REQUIRED ACTION
The output is to match the entries below character for character.

Extracted records:
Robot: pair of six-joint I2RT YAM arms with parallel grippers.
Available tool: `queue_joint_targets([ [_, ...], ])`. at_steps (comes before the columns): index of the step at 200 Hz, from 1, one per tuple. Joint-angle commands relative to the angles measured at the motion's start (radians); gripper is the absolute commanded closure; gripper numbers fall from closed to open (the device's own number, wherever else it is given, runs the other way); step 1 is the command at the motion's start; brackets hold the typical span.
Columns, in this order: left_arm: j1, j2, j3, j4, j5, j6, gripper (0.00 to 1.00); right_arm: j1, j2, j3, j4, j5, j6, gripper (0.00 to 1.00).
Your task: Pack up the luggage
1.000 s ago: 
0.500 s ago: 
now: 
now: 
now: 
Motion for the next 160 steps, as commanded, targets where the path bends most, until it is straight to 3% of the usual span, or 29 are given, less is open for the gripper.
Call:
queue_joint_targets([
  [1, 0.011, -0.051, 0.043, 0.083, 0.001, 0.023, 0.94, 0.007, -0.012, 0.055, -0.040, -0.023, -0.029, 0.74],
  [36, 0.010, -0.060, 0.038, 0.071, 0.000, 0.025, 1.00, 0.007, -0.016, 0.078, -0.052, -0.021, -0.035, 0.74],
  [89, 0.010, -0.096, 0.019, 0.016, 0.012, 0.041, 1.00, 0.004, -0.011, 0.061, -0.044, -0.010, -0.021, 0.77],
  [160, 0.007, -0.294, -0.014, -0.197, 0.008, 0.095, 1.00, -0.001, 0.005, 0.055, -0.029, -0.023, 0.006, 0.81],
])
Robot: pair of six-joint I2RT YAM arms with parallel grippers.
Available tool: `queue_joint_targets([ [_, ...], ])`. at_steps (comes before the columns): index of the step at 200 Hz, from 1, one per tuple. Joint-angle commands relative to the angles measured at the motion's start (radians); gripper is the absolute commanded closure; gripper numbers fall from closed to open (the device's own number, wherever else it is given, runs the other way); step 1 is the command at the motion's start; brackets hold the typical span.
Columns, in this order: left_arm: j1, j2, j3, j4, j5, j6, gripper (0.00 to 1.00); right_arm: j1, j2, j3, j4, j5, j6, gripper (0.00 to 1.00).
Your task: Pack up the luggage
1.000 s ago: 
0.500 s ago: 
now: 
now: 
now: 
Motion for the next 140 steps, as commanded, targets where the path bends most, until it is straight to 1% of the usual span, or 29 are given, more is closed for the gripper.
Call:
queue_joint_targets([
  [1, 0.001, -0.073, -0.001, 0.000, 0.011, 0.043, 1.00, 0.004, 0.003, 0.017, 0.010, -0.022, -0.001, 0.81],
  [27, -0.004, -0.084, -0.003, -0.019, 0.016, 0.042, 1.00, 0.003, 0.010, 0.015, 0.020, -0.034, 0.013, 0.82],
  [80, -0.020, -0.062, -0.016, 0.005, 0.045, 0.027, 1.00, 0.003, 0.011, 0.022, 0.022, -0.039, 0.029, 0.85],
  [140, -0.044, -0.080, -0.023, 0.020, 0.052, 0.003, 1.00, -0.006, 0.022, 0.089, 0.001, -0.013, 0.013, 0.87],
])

EXPECTED ANSWER
Robot: pair of six-joint I2RT YAM arms with parallel grippers.
Available tool: `queue_joint_targets([ [_, ...], ])`. at_steps (comes before the columns): index of the step at 200 Hz, from 1, one per tuple. Joint-angle commands relative to the angles measured at the motion's start (radians); gripper is the absolute commanded closure; gripper numbers fall from closed to open (the device's own number, wherever else it is given, runs the other way); step 1 is the command at the motion's start; brackets hold the typical span.
Columns, in this order: left_arm: j1, j2, j3, j4, j5, j6, gripper (0.00 to 1.00); right_arm: j1, j2, j3, j4, j5, j6, gripper (0.00 to 1.00).
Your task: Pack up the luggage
1.000 s ago: 
0.500 s ago: 
now: 
now: 
now: 
Motion for the next 160 steps, as commanded, targets where the path bends most, until it is straight to 3% of the usual span, or 29 are given, less is open for the gripper.
Call:
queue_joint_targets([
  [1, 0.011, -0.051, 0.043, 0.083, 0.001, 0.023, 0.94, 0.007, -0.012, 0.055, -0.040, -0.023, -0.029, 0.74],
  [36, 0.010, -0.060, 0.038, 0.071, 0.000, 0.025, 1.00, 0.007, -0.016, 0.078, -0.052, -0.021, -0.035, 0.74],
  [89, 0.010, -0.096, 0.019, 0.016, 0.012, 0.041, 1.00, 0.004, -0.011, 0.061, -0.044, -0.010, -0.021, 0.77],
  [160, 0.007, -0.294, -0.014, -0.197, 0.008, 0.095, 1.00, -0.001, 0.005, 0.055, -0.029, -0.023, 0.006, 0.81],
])
Robot: pair of six-joint I2RT YAM arms with parallel grippers.
Available tool: `queue_joint_targets([ [_, ...], ])`. at_steps (comes before the columns): index of the step at 200 Hz, from 1, one per tuple. Joint-angle commands relative to the angles measured at the motion's start (radians); gripper is the absolute commanded closure; gripper numbers fall from closed to open (the device's own number, wherever else it is given, runs the other way); step 1 is the command at the motion's start; brackets hold the typical span.
Columns, in this order: left_arm: j1, j2, j3, j4, j5, j6, gripper (0.00 to 1.00); right_arm: j1, j2, j3, j4, j5, j6, gripper (0.00 to 1.00).
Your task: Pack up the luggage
1.000 s ago: 
0.500 s ago: 
now: 
now: 
now: 
Motion for the next 140 steps, as commanded, targets where the path bends most, until it is straight to 1% of the usual span, or 29 are given, more is closed for the gripper.
Call:
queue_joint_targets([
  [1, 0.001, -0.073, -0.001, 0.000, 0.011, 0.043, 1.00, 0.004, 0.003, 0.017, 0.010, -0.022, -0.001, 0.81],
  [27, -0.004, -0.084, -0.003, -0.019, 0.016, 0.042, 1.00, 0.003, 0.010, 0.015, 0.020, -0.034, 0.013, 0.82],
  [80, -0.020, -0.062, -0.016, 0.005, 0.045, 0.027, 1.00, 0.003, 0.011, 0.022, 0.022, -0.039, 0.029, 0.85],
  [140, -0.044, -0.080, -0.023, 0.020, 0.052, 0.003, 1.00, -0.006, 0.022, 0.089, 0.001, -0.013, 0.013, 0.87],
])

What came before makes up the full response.